> **EXERCISE DETAILS**
What is printed must match, line for line, the records from their first line through the line containing "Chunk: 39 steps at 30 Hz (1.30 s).", with pictures left out.

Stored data
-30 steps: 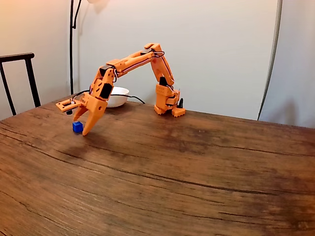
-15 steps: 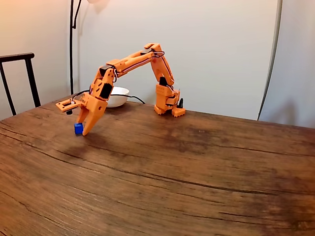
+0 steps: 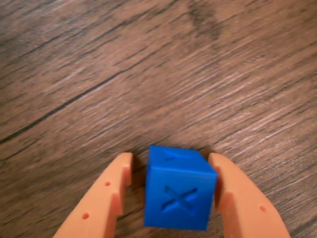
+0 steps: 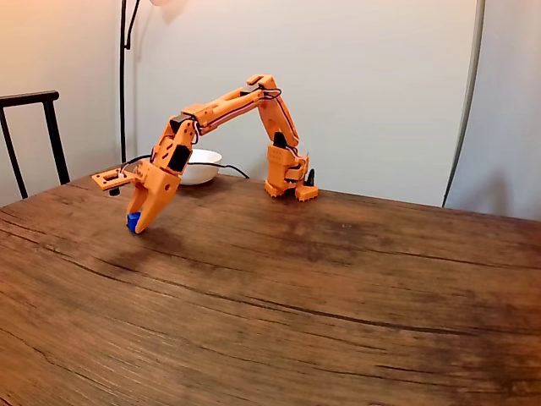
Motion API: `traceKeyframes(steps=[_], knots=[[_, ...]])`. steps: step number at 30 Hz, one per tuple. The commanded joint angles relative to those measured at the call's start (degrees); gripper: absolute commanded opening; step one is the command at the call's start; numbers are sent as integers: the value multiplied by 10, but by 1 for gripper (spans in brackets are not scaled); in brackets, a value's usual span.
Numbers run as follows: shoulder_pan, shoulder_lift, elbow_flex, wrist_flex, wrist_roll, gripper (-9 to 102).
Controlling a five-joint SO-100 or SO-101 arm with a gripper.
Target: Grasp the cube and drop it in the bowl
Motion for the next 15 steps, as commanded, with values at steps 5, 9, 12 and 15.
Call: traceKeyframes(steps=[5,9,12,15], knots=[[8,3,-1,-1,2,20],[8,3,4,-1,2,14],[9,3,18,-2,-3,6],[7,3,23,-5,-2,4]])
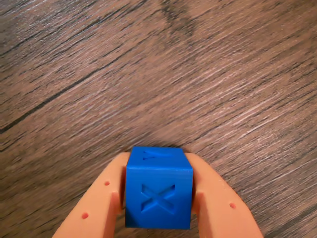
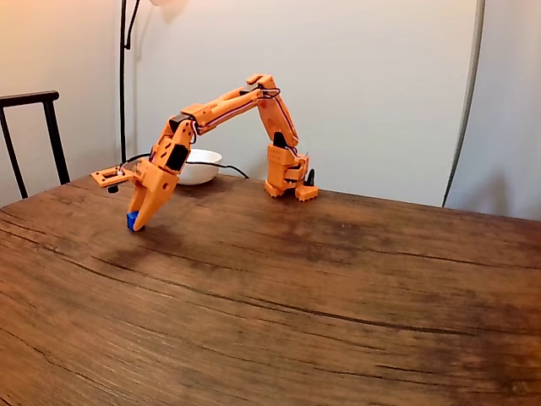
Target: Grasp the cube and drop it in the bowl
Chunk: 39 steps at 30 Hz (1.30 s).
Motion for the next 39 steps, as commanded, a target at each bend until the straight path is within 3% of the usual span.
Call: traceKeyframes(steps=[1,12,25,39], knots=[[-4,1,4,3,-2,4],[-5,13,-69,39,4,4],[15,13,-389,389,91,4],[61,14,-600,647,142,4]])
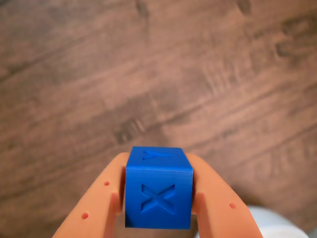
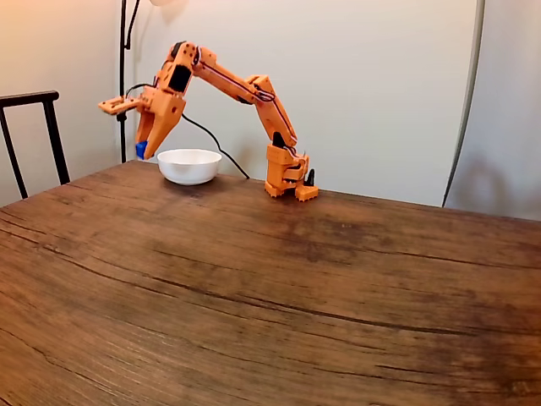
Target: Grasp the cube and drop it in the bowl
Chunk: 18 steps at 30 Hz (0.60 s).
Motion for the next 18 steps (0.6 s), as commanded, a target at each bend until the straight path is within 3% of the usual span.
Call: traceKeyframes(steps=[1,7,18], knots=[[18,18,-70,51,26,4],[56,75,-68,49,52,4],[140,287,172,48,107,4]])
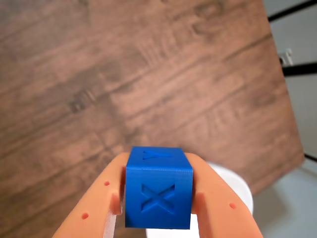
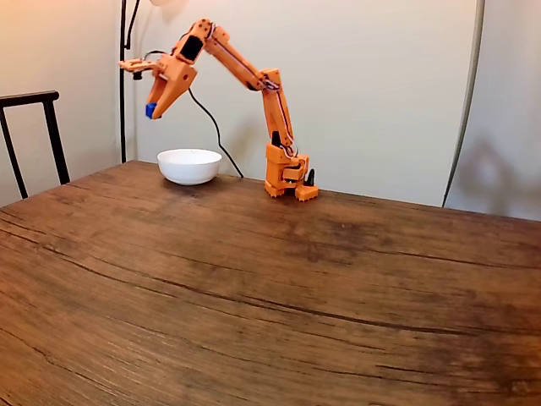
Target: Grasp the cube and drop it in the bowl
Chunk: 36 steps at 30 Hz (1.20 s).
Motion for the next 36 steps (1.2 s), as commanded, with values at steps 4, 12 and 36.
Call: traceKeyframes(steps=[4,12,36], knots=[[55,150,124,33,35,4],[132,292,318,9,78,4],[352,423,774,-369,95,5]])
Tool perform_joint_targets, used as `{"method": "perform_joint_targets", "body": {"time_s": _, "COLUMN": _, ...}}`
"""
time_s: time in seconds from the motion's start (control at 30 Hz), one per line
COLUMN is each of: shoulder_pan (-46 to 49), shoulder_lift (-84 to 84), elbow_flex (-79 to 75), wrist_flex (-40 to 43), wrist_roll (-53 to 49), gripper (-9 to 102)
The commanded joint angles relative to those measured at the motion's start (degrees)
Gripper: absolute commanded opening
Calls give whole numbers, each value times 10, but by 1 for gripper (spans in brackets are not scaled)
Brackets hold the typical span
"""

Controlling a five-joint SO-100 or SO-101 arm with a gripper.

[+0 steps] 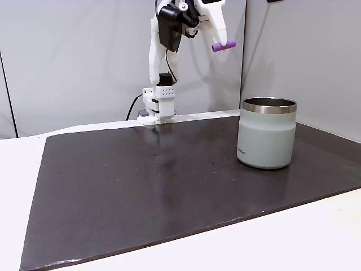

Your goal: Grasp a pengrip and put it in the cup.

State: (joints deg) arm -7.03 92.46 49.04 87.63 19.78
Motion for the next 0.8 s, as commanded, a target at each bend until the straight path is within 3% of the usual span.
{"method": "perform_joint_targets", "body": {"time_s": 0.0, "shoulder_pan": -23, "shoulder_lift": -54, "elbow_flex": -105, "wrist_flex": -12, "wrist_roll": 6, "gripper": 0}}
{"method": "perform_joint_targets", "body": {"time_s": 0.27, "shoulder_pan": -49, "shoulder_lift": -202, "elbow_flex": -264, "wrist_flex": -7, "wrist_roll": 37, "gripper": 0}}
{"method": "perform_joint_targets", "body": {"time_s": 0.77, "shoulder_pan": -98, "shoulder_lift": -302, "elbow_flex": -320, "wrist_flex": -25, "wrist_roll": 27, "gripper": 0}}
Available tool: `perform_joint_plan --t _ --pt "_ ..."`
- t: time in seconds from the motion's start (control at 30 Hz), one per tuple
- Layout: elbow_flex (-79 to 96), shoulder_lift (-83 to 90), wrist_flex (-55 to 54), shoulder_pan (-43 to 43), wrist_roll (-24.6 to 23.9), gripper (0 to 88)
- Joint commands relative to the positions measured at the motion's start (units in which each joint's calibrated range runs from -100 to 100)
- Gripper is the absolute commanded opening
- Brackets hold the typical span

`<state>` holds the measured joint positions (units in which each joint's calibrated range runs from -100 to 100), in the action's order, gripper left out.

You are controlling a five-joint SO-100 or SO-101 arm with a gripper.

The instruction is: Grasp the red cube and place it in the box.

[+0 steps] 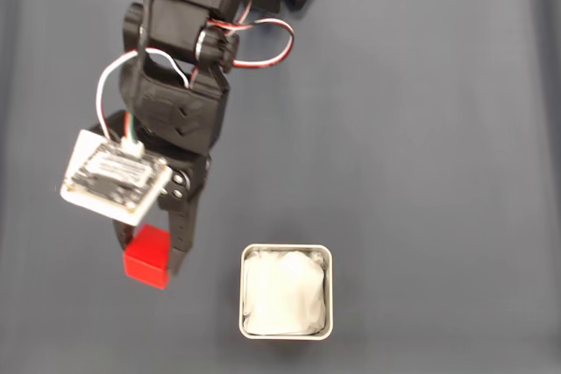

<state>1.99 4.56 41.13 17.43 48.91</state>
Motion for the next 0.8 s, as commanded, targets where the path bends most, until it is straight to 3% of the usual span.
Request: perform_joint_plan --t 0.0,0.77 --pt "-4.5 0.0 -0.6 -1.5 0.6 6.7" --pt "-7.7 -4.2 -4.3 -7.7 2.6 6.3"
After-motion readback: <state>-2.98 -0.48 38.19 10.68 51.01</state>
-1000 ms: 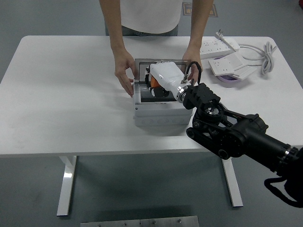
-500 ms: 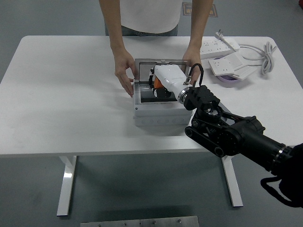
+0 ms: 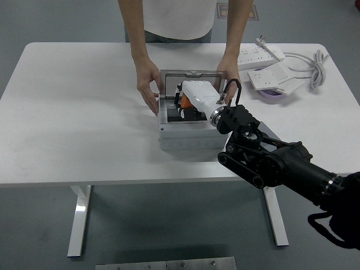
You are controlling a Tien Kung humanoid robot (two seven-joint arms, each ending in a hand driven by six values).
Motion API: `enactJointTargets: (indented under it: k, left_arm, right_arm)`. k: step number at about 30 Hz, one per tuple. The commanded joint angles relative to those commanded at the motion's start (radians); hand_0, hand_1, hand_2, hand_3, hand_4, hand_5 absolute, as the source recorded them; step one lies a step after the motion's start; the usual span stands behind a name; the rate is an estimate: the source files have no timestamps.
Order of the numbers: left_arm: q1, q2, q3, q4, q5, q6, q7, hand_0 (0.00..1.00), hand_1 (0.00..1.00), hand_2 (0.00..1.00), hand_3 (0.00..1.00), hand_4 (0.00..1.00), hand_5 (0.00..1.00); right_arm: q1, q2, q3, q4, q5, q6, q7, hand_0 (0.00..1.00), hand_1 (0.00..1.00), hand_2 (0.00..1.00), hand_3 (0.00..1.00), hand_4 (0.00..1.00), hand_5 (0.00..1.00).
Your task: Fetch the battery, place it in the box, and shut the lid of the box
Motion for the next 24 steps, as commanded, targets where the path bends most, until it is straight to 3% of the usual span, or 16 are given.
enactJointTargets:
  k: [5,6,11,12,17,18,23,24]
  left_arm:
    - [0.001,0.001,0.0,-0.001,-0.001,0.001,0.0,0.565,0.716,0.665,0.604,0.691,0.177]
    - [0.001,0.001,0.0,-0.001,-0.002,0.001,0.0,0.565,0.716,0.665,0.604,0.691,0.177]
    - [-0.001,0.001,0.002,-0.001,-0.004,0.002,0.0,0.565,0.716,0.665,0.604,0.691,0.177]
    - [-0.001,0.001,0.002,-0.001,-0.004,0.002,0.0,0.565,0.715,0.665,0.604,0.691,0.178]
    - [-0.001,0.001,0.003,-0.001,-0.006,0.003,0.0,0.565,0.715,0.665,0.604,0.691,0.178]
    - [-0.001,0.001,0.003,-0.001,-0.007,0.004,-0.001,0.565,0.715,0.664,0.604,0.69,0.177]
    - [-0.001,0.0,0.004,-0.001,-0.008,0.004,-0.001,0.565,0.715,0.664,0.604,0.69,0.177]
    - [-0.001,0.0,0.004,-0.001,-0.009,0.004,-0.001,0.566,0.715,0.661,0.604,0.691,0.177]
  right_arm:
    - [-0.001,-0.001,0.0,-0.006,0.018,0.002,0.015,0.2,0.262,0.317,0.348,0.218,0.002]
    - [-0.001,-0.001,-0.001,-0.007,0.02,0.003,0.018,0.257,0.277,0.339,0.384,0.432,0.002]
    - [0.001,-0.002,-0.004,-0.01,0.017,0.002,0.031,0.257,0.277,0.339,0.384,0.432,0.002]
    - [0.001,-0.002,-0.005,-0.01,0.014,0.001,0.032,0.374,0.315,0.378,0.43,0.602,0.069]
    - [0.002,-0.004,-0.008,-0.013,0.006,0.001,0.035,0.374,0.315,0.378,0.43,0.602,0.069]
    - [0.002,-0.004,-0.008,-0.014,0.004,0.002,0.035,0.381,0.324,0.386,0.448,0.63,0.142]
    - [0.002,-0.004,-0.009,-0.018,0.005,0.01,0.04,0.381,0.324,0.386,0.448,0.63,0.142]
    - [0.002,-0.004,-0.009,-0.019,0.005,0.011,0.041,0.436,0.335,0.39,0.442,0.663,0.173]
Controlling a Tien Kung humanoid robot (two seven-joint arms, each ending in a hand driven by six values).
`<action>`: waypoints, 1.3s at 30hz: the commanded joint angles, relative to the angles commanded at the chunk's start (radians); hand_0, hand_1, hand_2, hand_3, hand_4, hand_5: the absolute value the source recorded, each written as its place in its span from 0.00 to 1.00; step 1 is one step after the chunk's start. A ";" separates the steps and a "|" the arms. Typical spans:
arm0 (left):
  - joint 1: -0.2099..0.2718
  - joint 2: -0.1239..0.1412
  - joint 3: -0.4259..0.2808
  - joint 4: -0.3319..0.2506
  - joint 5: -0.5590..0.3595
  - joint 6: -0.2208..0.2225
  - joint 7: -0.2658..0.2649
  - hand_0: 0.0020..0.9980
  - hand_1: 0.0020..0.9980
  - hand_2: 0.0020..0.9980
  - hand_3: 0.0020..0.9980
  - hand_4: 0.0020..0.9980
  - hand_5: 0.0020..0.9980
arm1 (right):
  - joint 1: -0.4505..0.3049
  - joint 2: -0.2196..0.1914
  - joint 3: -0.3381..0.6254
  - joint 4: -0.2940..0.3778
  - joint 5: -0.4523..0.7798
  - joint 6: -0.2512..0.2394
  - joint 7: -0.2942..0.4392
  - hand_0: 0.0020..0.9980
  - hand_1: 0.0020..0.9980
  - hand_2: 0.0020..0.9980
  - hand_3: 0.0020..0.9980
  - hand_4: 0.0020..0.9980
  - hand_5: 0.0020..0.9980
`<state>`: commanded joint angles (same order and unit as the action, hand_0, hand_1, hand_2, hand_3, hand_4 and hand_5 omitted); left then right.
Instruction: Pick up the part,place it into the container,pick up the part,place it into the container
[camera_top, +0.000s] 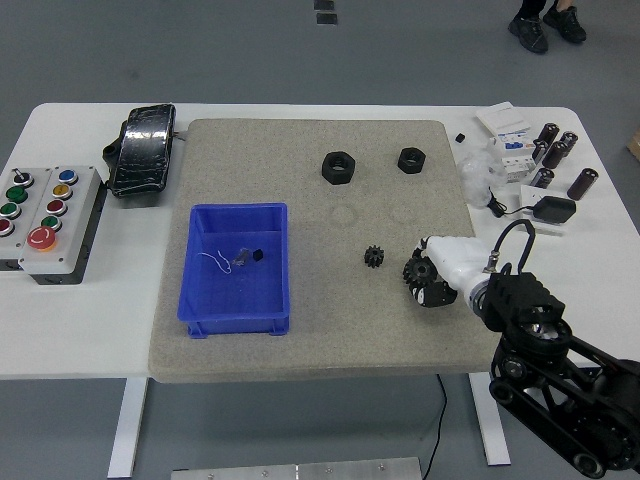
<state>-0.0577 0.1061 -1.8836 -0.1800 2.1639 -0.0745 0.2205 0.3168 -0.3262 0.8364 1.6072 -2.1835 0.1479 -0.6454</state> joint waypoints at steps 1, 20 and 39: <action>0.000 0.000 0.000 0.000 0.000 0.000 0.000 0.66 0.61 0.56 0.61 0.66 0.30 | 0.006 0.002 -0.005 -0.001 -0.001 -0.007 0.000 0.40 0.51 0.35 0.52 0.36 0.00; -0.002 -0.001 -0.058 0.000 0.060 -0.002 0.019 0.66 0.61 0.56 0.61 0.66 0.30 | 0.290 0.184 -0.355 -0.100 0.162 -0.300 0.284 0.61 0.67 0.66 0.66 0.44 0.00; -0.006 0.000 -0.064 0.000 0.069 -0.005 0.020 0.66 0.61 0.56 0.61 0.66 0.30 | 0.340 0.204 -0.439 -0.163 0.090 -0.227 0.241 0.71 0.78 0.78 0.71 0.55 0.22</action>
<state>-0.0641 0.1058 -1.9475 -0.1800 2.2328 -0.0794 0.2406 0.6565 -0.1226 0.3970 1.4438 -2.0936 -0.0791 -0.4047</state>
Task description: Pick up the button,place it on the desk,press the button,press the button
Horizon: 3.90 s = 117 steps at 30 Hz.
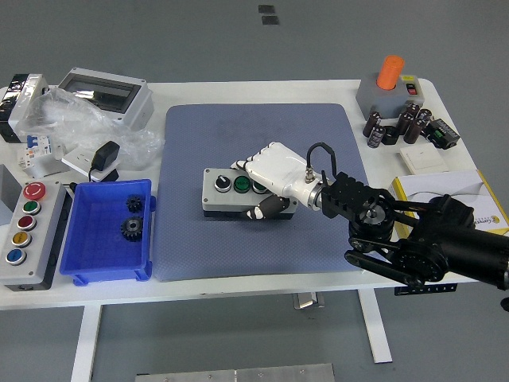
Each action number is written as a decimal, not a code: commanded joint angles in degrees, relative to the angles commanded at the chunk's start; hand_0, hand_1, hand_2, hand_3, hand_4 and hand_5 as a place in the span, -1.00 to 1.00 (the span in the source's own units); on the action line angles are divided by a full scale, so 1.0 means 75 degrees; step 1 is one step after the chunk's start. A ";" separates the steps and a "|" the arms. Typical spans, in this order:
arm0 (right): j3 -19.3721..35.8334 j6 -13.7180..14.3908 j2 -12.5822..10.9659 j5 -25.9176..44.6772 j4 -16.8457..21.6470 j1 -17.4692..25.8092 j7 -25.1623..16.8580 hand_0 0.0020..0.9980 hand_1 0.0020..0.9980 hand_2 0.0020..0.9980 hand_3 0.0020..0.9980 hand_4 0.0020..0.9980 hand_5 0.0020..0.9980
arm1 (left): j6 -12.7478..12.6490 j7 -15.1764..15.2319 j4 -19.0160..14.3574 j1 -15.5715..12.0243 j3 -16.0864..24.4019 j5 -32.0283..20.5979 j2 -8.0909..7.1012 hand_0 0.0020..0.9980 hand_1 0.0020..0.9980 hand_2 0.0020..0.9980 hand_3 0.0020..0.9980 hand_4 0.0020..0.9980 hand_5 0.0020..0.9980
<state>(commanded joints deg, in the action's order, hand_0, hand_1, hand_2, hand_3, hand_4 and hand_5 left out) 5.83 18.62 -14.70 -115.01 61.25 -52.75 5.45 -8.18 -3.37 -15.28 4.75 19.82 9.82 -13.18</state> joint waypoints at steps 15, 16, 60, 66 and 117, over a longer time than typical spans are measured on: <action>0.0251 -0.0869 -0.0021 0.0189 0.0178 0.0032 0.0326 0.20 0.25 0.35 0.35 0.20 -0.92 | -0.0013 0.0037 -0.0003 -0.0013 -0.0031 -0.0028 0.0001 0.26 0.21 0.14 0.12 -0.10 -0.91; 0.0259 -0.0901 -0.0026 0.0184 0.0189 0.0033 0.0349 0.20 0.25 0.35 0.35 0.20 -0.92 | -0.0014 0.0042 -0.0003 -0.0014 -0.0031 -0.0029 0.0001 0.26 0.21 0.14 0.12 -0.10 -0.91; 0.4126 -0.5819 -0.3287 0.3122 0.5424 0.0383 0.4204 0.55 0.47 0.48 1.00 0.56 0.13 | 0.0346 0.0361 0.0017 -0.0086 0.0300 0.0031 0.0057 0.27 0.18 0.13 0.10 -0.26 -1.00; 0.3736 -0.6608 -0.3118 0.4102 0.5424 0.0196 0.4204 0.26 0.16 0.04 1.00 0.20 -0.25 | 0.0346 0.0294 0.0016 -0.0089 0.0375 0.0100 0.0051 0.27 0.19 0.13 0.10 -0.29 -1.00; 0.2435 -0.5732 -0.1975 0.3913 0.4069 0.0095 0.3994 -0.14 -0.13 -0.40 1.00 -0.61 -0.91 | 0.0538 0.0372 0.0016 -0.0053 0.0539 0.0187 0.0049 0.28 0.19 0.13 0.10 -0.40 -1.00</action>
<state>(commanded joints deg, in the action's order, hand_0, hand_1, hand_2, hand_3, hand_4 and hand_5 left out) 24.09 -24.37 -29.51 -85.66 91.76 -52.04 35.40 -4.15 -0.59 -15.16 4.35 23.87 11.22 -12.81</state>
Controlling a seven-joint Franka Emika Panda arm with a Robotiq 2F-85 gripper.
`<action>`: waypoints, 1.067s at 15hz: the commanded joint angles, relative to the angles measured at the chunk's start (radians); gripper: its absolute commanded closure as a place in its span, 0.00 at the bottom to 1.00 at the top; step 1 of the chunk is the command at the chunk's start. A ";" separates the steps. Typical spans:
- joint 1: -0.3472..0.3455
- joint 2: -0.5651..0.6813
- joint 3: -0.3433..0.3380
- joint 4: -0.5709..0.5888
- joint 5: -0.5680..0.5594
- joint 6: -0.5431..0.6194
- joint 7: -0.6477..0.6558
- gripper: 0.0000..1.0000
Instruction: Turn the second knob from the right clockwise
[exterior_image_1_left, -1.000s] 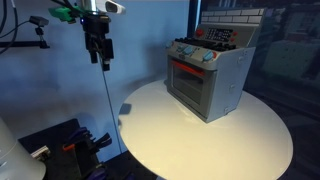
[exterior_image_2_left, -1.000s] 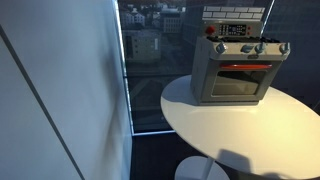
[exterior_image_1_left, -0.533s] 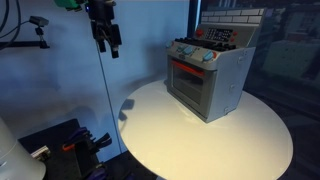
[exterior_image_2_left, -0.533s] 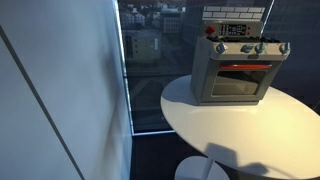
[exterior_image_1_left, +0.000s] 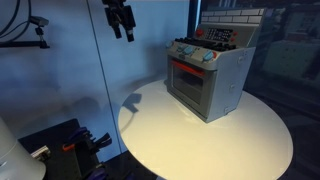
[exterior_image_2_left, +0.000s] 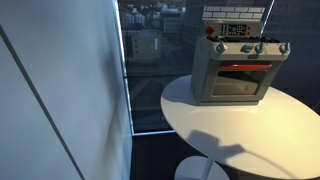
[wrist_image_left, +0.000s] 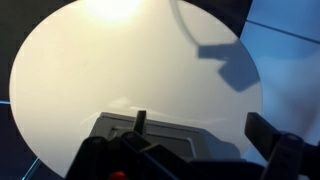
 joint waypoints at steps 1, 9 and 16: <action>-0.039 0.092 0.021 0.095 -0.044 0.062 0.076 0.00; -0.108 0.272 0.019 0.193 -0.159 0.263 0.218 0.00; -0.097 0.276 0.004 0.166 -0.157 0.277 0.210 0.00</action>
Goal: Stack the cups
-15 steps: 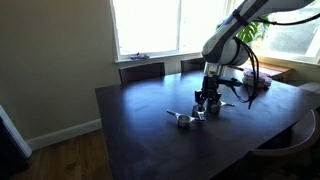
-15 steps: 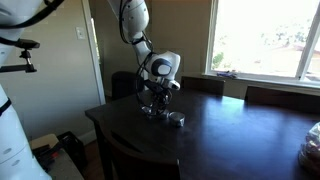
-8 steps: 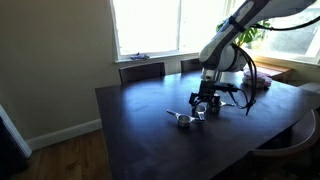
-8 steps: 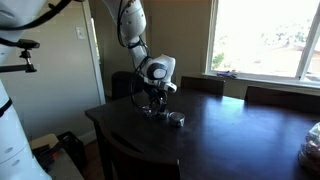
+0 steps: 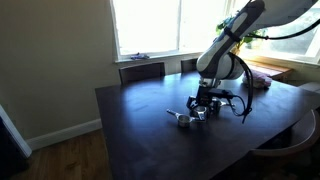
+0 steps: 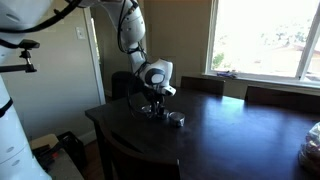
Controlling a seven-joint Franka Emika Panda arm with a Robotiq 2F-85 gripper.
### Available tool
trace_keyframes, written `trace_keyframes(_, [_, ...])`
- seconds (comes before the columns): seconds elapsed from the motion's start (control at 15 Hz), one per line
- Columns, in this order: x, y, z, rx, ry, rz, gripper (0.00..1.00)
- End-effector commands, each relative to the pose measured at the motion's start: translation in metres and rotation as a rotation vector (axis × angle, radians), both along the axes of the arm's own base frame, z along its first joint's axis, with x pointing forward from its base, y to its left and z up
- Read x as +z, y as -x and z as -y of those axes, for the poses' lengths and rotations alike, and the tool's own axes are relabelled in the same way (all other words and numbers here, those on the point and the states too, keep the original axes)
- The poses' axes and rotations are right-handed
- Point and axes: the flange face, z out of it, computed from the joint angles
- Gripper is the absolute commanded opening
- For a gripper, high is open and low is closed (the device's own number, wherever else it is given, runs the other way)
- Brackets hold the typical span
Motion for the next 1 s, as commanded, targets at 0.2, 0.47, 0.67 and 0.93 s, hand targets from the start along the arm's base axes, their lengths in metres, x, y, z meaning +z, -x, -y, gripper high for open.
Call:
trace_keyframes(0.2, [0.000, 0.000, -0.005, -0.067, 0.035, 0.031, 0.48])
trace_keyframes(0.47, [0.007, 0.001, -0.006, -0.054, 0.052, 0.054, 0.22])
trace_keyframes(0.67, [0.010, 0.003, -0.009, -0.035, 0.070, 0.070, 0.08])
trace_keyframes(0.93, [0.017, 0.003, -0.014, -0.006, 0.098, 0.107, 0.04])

> **COMPLETED TASK**
-30 steps: 
-15 steps: 
+0 steps: 
+0 steps: 
Motion API: `traceKeyframes(steps=[_], knots=[[_, ...]])`. steps: step number at 30 Hz, one per tuple. The commanded joint angles relative to those measured at the call's start (degrees); gripper: absolute commanded opening; step one is the command at the call's start; numbers are sent as integers: the value multiplied by 10, but by 1 for gripper (spans in brackets are not scaled); in brackets, a value's usual span.
Numbers run as follows: shoulder_pan, shoulder_lift, elbow_flex, wrist_flex, wrist_roll, gripper (-9 to 102).
Controlling a five-joint SO-100 or SO-101 arm with a gripper.
Target: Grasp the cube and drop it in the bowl
Motion for the next 15 steps, as commanded, with values at steps 5, 9, 12 and 15.
Call: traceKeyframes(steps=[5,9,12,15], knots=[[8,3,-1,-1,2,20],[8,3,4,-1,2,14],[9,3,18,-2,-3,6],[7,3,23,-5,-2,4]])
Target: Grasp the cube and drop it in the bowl
Chunk: 39 steps at 30 Hz (1.30 s).

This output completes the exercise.